Exercise:
Starting at the first line of the data and ending at the line with "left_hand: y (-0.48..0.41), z", copy each line exactly. Include both of those lines, but no pictures.

Recorded information:

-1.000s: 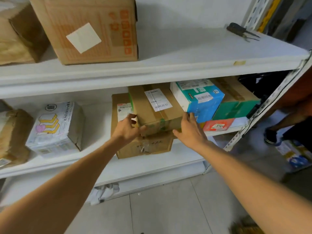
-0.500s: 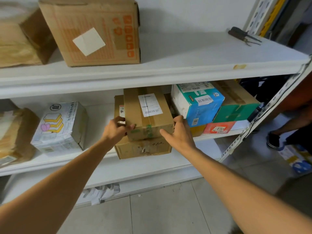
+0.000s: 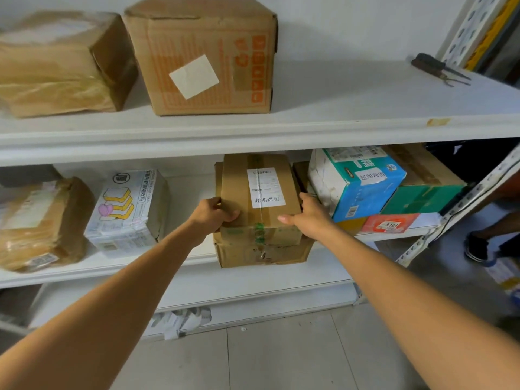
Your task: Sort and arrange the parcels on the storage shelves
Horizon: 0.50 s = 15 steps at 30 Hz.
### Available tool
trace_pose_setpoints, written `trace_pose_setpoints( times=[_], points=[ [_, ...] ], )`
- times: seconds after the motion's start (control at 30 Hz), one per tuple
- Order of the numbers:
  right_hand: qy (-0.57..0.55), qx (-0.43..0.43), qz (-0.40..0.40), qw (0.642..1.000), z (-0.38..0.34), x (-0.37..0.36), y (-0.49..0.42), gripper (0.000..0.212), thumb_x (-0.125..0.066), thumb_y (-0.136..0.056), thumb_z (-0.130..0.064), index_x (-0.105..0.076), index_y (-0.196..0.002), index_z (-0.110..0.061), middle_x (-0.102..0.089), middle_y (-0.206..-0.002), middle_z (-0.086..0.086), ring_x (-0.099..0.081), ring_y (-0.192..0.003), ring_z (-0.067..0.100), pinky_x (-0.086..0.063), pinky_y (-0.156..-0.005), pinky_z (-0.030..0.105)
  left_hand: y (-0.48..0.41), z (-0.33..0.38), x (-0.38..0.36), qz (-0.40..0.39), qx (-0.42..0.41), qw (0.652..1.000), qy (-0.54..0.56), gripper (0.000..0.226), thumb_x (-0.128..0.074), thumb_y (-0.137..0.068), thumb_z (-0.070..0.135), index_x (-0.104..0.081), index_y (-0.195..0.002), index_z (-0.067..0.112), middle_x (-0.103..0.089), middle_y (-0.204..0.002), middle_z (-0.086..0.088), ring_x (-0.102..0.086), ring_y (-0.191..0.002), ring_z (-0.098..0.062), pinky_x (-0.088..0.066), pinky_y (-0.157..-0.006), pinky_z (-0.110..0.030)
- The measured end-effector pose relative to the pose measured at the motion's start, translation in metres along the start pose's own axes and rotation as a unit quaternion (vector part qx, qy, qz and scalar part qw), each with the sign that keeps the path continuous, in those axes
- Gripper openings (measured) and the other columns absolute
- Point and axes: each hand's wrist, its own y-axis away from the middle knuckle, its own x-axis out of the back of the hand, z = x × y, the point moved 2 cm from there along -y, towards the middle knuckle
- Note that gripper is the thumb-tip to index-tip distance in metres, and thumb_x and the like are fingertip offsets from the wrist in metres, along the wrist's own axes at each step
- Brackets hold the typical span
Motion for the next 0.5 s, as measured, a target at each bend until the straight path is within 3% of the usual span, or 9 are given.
trace_pose_setpoints(
  times=[0.13,0.2,0.3,0.4,0.5],
  points=[
    [0.016,-0.023,-0.041,0.999,-0.003,0.0,0.01,0.108,-0.079,-0.078,-0.018,-0.003,-0.155,-0.015,-0.022,-0.158,0.008,-0.025,-0.144,0.028,-0.03,-0.115,0.043,0.014,-0.004,0.002,0.004,0.025,1.0,-0.002,0.069,-0.069,-0.084,0.0,-0.034,-0.144,0.007,-0.052,-0.13,-0.013,-0.055,-0.113,-0.032,-0.053,-0.079,-0.039],
    [0.03,-0.019,-0.061,0.997,-0.001,-0.002,0.02,0.112,-0.083,-0.071,-0.01,-0.008,-0.154,-0.016,-0.031,-0.154,0.008,-0.032,-0.14,0.028,-0.035,-0.113,0.043,0.025,-0.009,0.003,-0.005,0.039,0.999,0.006,0.084,-0.069,-0.081,-0.009,-0.024,-0.15,0.01,-0.047,-0.134,-0.012,-0.052,-0.116,-0.034,-0.054,-0.081,-0.043],
    [0.009,-0.004,-0.06,0.998,0.002,-0.001,0.036,0.1,-0.08,-0.07,0.001,-0.022,-0.149,-0.018,-0.047,-0.14,0.005,-0.044,-0.128,0.022,-0.04,-0.107,0.037,0.042,-0.016,0.002,-0.022,0.04,0.999,0.005,0.097,-0.068,-0.076,-0.017,-0.019,-0.154,0.013,-0.043,-0.14,-0.018,-0.049,-0.122,-0.039,-0.055,-0.081,-0.049],
    [-0.016,0.003,-0.046,0.999,0.004,0.002,0.049,0.089,-0.076,-0.075,0.003,-0.024,-0.144,-0.015,-0.053,-0.128,0.004,-0.049,-0.113,0.017,-0.045,-0.099,0.035,0.058,-0.017,0.003,-0.022,0.015,1.0,0.006,0.09,-0.069,-0.077,-0.015,-0.027,-0.151,0.014,-0.05,-0.125,-0.018,-0.052,-0.116,-0.04,-0.055,-0.074,-0.047],
    [-0.004,0.023,-0.01,1.0,0.004,0.004,0.059,0.086,-0.079,-0.072,0.003,-0.025,-0.138,-0.011,-0.053,-0.123,0.004,-0.052,-0.116,0.019,-0.045,-0.09,0.027,0.07,-0.018,0.006,0.003,-0.017,1.0,0.023,0.08,-0.073,-0.078,-0.008,-0.037,-0.146,0.013,-0.054,-0.101,-0.007,-0.057,-0.104,-0.034,-0.055,-0.075,-0.045]
  ],
)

Answer section:
-1.000s: 
-0.500s: 
+0.000s: 
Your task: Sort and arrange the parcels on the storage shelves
Horizon: 0.50 s = 15 steps at 30 Hz.
### Available tool
trace_pose_setpoints, written `trace_pose_setpoints( times=[_], points=[ [_, ...] ], )`
- times: seconds after the motion's start (control at 30 Hz), one per tuple
- Order of the numbers:
  right_hand: qy (-0.57..0.55), qx (-0.43..0.43), qz (-0.40..0.40), qw (0.642..1.000), z (-0.38..0.34), x (-0.37..0.36), y (-0.49..0.42), gripper (0.000..0.212), thumb_x (-0.125..0.066), thumb_y (-0.136..0.056), thumb_z (-0.130..0.064), index_x (-0.105..0.076), index_y (-0.196..0.002), index_z (-0.110..0.061), middle_x (-0.102..0.089), middle_y (-0.206..-0.002), middle_z (-0.086..0.086), ring_x (-0.099..0.081), ring_y (-0.192..0.003), ring_z (-0.067..0.100), pinky_x (-0.086..0.063), pinky_y (-0.156..-0.005), pinky_z (-0.030..0.105)
  left_hand: y (-0.48..0.41), z (-0.33..0.38), x (-0.38..0.36), qz (-0.40..0.39), qx (-0.42..0.41), qw (0.652..1.000), qy (-0.54..0.56), gripper (0.000..0.226), thumb_x (-0.128..0.074), thumb_y (-0.137..0.068), thumb_z (-0.070..0.135), index_x (-0.104..0.081), index_y (-0.195..0.002), index_z (-0.067..0.112), middle_x (-0.103..0.089), middle_y (-0.204..0.002), middle_z (-0.086..0.088), ring_x (-0.102..0.086), ring_y (-0.191..0.002), ring_z (-0.098..0.062), pinky_x (-0.088..0.066), pinky_y (-0.157..-0.006), pinky_z (-0.110..0.030)

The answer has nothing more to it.